Form floor over rep targets. If the elbow angle starts changing, the rib cage starts flaring, or the lower back peels off the bench, the set is done. Stop short of the target rep count rather than push through with degraded form. Pullover injuries almost always come from chasing the rep target after technique has already broken down. Drop one weight increment and rebuild from there.
FitCraft's AI coach Ty programs the dumbbell pullover based on your shoulder mobility, training experience, and whether your program is emphasizing chest or back development that week. Ty adjusts the variation and volume to match your level so you build into the loaded stretch over time rather than landing in it cold. The 3D demonstrations show the locked elbow angle from multiple angles so you can see exactly what "slight bend" looks like in practice.
Frequently Asked Questions
Can I do dumbbell pullovers if I have shoulder pain or impingement?
Not without modification. The overhead range of a pullover puts the shoulder into deep flexion under load, which can aggravate impingement, labral irritation, and rotator cuff symptoms. If you have current shoulder pain, get cleared by a PT or physician first. When you return to the movement, reduce the range (don't go all the way down behind the head), use a much lighter dumbbell, keep your ribs pulled down and lower back flat against the bench, and consider the bent-arm pullover regression to shorten the moment arm at the bottom. Chest fly and stiff-arm pulldown are useful alternatives while the shoulder recovers.

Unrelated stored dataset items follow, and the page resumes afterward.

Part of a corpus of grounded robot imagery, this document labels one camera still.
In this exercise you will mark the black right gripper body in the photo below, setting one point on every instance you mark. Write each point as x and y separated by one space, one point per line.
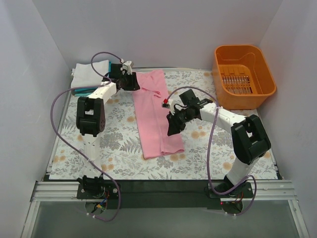
176 120

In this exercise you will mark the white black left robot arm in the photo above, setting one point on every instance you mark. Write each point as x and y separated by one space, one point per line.
91 121

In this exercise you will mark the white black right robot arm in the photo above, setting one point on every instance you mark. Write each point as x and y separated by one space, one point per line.
249 138

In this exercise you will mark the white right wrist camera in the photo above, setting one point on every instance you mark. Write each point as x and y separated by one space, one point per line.
169 104

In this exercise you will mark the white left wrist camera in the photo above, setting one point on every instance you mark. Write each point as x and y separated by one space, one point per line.
126 67

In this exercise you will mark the pink t shirt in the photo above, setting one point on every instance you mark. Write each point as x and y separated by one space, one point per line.
151 116

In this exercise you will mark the orange plastic basket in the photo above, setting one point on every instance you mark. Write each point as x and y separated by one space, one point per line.
241 77

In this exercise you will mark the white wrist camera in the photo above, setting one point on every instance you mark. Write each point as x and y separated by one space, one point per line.
169 104
126 67

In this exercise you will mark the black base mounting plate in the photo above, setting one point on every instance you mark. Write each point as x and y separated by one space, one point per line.
163 194

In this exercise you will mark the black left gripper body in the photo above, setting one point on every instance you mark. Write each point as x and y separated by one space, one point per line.
132 82

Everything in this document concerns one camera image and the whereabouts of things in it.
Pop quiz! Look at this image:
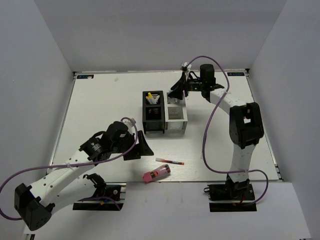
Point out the pink pencil case tube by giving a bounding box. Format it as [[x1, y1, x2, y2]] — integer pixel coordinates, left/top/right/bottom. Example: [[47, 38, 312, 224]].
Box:
[[142, 164, 171, 183]]

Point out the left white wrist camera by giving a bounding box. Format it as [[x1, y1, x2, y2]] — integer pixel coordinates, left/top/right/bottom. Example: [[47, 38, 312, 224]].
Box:
[[120, 117, 136, 129]]

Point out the black slatted organizer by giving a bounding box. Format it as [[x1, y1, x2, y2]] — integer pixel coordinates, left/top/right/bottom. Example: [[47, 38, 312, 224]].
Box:
[[142, 90, 165, 134]]

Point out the left corner label sticker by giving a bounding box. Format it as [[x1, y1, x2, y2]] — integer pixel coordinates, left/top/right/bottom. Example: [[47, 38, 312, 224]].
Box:
[[76, 74, 94, 79]]

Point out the white slatted organizer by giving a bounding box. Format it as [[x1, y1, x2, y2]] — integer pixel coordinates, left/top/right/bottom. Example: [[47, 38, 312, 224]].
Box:
[[164, 91, 188, 134]]

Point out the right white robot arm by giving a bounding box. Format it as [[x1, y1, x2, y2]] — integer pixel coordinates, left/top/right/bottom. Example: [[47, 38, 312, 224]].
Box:
[[168, 62, 264, 200]]

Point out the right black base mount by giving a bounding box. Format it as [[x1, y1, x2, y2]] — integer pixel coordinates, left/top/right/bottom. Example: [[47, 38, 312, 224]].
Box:
[[203, 184, 257, 213]]

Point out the corner label sticker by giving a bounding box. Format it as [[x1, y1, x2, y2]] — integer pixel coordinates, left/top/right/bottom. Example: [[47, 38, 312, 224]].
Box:
[[76, 74, 94, 79], [227, 72, 246, 77]]

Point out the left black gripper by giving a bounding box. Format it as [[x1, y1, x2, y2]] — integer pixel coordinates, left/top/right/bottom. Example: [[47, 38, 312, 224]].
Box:
[[112, 130, 154, 161]]

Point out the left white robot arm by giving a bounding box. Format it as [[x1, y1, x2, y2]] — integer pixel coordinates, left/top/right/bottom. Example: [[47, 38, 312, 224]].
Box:
[[14, 117, 154, 231]]

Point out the red pen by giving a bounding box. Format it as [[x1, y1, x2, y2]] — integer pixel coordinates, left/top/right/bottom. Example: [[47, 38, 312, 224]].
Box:
[[155, 158, 185, 166]]

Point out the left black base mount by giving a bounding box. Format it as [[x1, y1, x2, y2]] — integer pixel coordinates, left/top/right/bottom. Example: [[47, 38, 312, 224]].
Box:
[[72, 183, 127, 212]]

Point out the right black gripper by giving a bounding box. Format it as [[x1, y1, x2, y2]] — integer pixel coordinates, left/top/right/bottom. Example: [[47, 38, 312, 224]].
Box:
[[168, 71, 206, 100]]

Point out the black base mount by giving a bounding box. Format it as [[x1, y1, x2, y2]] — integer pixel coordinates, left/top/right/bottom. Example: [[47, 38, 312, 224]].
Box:
[[72, 183, 127, 212], [203, 184, 257, 213]]

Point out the right corner label sticker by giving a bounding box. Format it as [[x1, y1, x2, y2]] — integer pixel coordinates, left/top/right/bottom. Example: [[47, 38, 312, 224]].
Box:
[[227, 72, 246, 77]]

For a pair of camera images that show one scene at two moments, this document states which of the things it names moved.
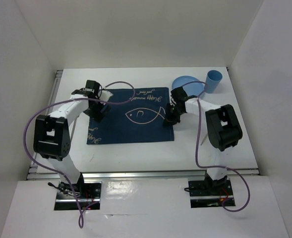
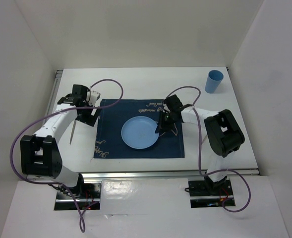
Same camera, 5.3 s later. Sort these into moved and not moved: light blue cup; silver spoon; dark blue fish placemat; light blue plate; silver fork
Moved: dark blue fish placemat; light blue plate
Not moved: light blue cup; silver fork; silver spoon
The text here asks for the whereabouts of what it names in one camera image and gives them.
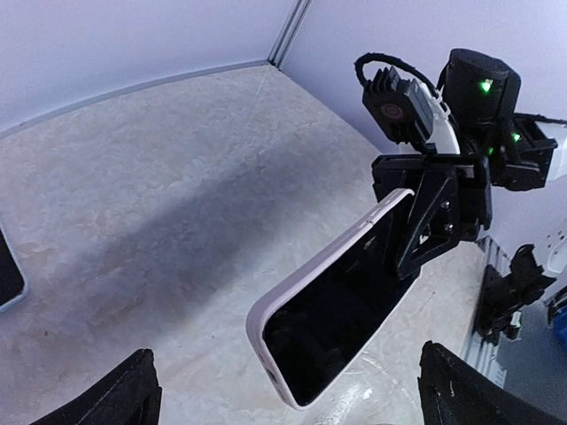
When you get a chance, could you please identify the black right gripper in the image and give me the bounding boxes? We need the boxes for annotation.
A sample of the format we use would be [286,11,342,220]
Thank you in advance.
[371,154,493,279]

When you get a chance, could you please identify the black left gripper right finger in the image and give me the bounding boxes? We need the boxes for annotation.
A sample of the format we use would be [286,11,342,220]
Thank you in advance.
[417,341,566,425]

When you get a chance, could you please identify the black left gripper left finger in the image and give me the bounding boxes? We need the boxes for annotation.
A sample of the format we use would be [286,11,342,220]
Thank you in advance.
[36,349,162,425]

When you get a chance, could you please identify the clear pink phone case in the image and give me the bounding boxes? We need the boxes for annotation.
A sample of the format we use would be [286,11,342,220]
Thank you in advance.
[245,188,414,411]

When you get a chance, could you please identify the light blue phone case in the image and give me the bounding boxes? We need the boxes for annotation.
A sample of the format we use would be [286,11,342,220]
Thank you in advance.
[0,225,30,313]

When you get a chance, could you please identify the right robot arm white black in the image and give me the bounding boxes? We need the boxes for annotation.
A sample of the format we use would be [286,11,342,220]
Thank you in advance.
[354,48,566,279]

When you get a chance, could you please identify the front aluminium rail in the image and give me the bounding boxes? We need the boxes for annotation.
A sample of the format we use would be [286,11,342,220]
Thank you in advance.
[460,236,510,389]

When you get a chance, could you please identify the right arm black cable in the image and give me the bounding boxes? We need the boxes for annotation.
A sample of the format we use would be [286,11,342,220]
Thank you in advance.
[353,51,444,97]

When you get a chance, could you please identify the right aluminium frame post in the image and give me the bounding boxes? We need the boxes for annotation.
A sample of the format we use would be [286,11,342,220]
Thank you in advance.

What muscles do dumbbell pullovers work?
The dumbbell pullover trains the chest and the back in the same movement. The primary movers are the latissimus dorsi and the sternal head of the pectoralis major, both of which extend and adduct the humerus from the overhead position. Secondary movers include the teres major, triceps long head, rhomboids, and serratus anterior. The serratus also works isometrically to keep the scapula stable against the bench through the stretched position. Hand width and elbow angle shift the emphasis: a wider grip with straighter arms biases the lats, while a narrower grip with more elbow bend biases the chest.
Is the dumbbell pullover a chest or back exercise?
Both. It's one of the rare exercises where the chest and the back work together rather than antagonistically. The movement is shoulder extension under load, which is a primary lat action, combined with humeral adduction from the overhead position, which is a primary sternal-pec action. You can bias it toward the lats by using a wider hand spread and straighter arms, or toward the chest by using a narrower grip and more elbow bend. Most lifters program it as a lat accessory, but it slots equally well into chest day.
How heavy should I go on dumbbell pullovers?
Lighter than you think. Most intermediate lifters use 20 to 35 pound dumbbells. The pullover is a stretch-loaded exercise, which means the demand at the bottom of the range is much higher than at the top. Heavy pullovers are how people tweak shoulders and lower backs. Prioritize feeling the stretch in your lats and chest, control the eccentric over 3 seconds, and only progress the load when your bracing and range stay clean across all working sets.
Do dumbbell pullovers actually expand the rib cage?
Not in adults. Once your growth plates fuse in your late teens or early twenties, the bony structure of the rib cage doesn't change from exercise. The 1970s claim was based on training adolescents whose skeletons were still growing. What pullovers do accomplish in adults is strengthening the serratus anterior and stretching the intercostals and pec minor, which can improve posture and the visual appearance of the chest and ribs. So the expansion is real in a cosmetic sense, but not a skeletal one.